Among the records, find the lines that hold the string "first" and return them.

─── Task material

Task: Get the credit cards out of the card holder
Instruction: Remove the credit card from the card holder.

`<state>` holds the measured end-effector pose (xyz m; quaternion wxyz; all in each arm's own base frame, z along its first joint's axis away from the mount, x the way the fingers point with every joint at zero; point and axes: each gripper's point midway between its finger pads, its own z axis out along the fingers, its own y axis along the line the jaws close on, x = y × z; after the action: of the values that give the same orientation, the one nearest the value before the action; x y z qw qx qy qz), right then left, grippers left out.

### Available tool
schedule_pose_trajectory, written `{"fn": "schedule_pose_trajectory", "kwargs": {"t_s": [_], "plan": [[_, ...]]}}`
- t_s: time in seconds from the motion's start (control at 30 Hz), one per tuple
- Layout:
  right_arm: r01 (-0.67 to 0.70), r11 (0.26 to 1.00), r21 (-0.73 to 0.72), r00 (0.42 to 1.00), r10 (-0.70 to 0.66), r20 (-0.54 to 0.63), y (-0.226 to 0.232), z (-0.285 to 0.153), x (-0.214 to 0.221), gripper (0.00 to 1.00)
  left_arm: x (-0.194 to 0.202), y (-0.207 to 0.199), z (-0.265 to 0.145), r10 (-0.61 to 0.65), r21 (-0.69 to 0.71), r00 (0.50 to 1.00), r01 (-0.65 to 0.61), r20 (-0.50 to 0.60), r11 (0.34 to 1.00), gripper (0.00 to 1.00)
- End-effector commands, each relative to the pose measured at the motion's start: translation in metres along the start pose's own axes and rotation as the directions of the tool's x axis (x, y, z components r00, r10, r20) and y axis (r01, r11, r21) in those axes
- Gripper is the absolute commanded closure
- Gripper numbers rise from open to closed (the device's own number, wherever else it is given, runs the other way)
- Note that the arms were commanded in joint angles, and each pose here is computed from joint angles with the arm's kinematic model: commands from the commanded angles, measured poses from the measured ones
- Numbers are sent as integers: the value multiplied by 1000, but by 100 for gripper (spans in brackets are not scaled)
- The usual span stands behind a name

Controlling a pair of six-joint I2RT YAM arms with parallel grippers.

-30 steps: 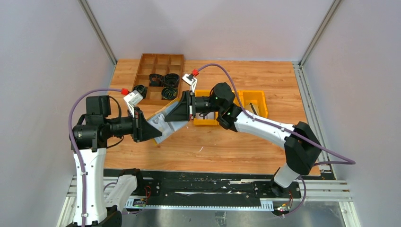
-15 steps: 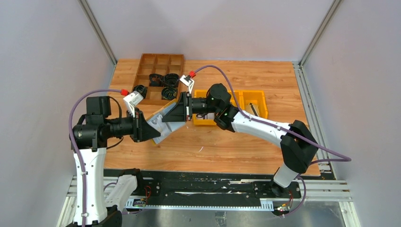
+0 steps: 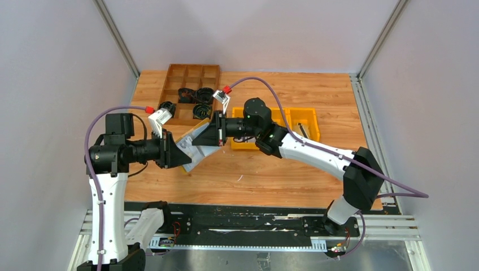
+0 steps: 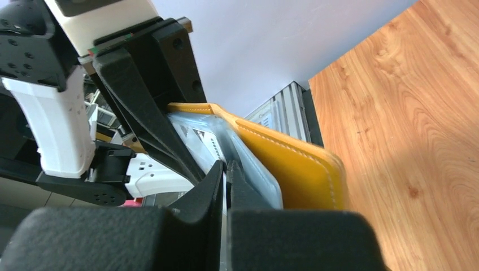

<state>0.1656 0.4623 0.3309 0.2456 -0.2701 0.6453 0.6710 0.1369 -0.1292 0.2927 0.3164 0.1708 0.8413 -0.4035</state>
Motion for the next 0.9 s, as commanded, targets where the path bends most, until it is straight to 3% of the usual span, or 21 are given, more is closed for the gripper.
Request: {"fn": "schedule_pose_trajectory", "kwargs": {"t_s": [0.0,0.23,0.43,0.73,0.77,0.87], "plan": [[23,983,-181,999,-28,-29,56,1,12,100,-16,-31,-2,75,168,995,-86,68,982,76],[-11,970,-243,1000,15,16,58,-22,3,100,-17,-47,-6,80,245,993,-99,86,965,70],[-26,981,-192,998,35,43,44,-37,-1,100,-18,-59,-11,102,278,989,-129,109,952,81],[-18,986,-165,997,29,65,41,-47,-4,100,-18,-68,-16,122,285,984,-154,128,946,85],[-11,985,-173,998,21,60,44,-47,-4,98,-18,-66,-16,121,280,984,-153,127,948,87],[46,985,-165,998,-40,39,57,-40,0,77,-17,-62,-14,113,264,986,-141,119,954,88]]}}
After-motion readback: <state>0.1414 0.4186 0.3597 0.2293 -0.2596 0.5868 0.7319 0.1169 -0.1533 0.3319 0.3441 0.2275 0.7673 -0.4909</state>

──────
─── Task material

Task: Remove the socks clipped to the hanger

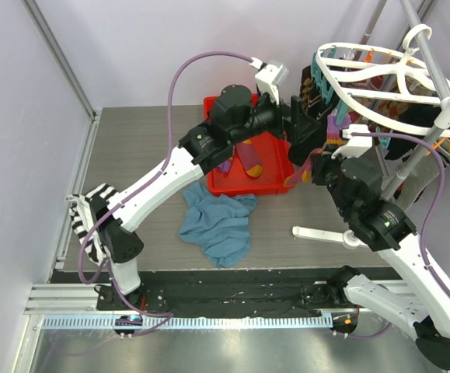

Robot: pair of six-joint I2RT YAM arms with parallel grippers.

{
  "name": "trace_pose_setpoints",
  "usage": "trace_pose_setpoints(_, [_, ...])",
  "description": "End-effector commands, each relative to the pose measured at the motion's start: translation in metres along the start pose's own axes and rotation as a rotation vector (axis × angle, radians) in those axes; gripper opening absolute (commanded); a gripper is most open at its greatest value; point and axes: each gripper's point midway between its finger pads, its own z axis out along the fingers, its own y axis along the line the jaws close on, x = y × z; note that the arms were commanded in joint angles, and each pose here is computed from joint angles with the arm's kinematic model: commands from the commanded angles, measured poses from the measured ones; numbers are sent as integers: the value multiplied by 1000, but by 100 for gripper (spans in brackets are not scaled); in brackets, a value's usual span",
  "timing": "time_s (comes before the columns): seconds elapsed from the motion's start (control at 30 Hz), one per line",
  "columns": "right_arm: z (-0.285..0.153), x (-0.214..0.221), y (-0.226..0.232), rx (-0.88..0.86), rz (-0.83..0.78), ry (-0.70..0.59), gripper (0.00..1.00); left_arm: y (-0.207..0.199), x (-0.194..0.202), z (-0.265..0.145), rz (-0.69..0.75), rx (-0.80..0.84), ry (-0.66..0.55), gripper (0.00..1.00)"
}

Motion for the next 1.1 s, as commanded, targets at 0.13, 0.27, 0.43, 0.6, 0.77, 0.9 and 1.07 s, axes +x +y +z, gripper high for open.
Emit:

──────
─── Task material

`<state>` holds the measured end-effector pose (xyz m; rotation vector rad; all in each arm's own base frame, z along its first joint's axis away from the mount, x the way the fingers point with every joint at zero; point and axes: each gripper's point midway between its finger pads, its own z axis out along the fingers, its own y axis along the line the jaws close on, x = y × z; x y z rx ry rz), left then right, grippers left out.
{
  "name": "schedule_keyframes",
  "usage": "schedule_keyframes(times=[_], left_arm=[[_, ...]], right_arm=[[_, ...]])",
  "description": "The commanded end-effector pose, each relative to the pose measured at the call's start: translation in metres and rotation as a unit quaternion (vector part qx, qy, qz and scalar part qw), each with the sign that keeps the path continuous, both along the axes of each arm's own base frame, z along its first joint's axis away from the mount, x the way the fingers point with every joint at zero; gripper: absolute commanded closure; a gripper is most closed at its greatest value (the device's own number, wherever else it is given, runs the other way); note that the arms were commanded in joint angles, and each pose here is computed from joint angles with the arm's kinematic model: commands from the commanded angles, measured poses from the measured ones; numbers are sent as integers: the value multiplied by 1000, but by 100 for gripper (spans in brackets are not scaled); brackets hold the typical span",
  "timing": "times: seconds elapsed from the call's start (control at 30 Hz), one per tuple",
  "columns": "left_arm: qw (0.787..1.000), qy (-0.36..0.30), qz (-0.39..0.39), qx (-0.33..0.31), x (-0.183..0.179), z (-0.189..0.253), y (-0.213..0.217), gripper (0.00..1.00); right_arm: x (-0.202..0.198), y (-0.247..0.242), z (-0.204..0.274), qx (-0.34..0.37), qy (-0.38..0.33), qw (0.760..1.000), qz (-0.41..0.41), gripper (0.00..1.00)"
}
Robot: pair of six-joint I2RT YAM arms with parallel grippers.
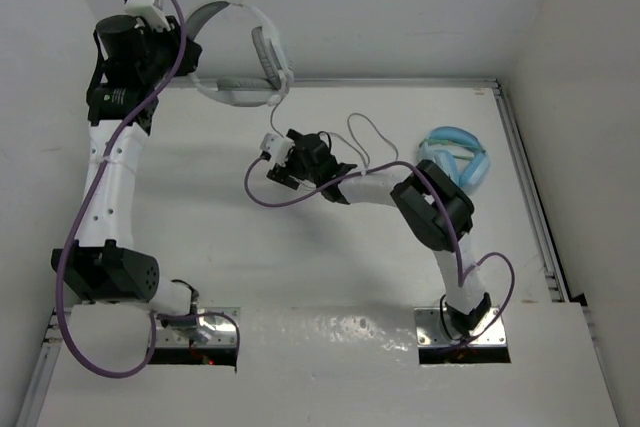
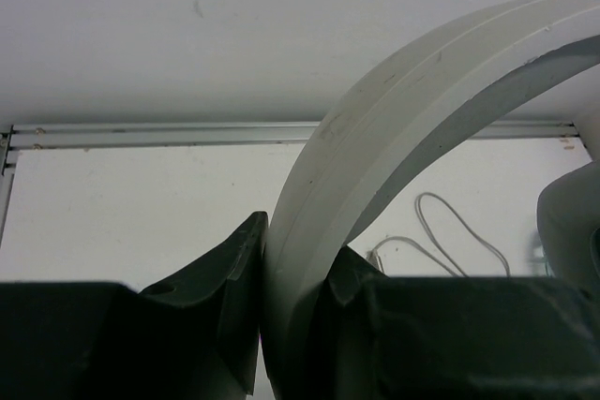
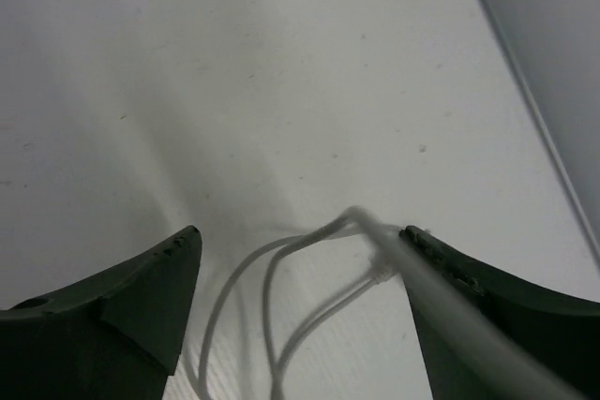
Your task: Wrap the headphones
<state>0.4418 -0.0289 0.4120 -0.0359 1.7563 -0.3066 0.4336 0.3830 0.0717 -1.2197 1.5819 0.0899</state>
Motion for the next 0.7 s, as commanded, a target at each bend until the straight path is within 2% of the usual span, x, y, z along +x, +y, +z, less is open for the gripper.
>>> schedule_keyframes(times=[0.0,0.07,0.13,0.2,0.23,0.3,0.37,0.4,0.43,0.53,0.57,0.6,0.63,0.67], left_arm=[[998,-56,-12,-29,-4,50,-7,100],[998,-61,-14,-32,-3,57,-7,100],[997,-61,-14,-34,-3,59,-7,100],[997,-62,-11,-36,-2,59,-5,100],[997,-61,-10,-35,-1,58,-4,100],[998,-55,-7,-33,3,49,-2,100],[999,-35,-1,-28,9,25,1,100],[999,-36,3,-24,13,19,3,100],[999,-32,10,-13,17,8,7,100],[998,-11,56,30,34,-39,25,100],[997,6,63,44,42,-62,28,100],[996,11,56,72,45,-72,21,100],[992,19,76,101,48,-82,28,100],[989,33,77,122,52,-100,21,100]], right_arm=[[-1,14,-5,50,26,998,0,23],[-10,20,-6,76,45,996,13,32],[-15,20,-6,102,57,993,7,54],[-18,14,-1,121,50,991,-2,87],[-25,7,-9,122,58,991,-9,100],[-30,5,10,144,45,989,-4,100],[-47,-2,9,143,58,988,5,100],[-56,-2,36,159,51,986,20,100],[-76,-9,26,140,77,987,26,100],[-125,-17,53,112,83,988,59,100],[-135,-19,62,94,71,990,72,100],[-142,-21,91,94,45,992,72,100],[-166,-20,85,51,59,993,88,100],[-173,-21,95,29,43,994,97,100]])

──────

Answer to the exercise ->
`<state>` holds the measured end-effector pose (xyz m; quaternion wxyz; all in each arm's own base frame, z along its first joint's axis away from the mount, x the way the fingers point with every joint at zero; point and axes: each gripper's point midway between its finger pads, its own z axis out along the fingers, its own y axis along the line the jaws close on, x = y × z; after the action: of the values that give the same orientation, the one nearest the value before the action; x y z qw qx qy qz), right then left, grippers left out.
`<state>` holds the measured end-effector pose (xyz m; rotation vector rad; all in each arm's own base frame, z along its first joint's axis away from the mount, x the way the fingers point with every joint at zero; point and axes: each gripper's point midway between its finger pads, its own z axis out along the fingers, its own y axis along the line the jaws close on, x = y × z; x y z rx ry rz), left then right, grippers left out.
  "description": "The commanded end-effector pose, each relative to the pose measured at the call's start: translation in metres and rotation as a unit quaternion (vector part qx, qy, qz and scalar part qw), each with the sign that keeps the path continuous, both along the axes of each arm's own base frame, z along its first joint's axis away from the mount, x the way the fingers point with every joint at zero; gripper: absolute commanded closure; a gripper is most closed at its greatest value (the device's own number, wherever else it is given, runs the other way); note that the arms were commanded in joint angles, and each pose here is computed from joint angles with the arm's kinematic model: commands from the commanded angles, measured poses from the measured ones; numbers are sent as integers: the value multiplied by 1000, but by 100 for gripper (spans in brackets are not scaled); brackets hold the typical span",

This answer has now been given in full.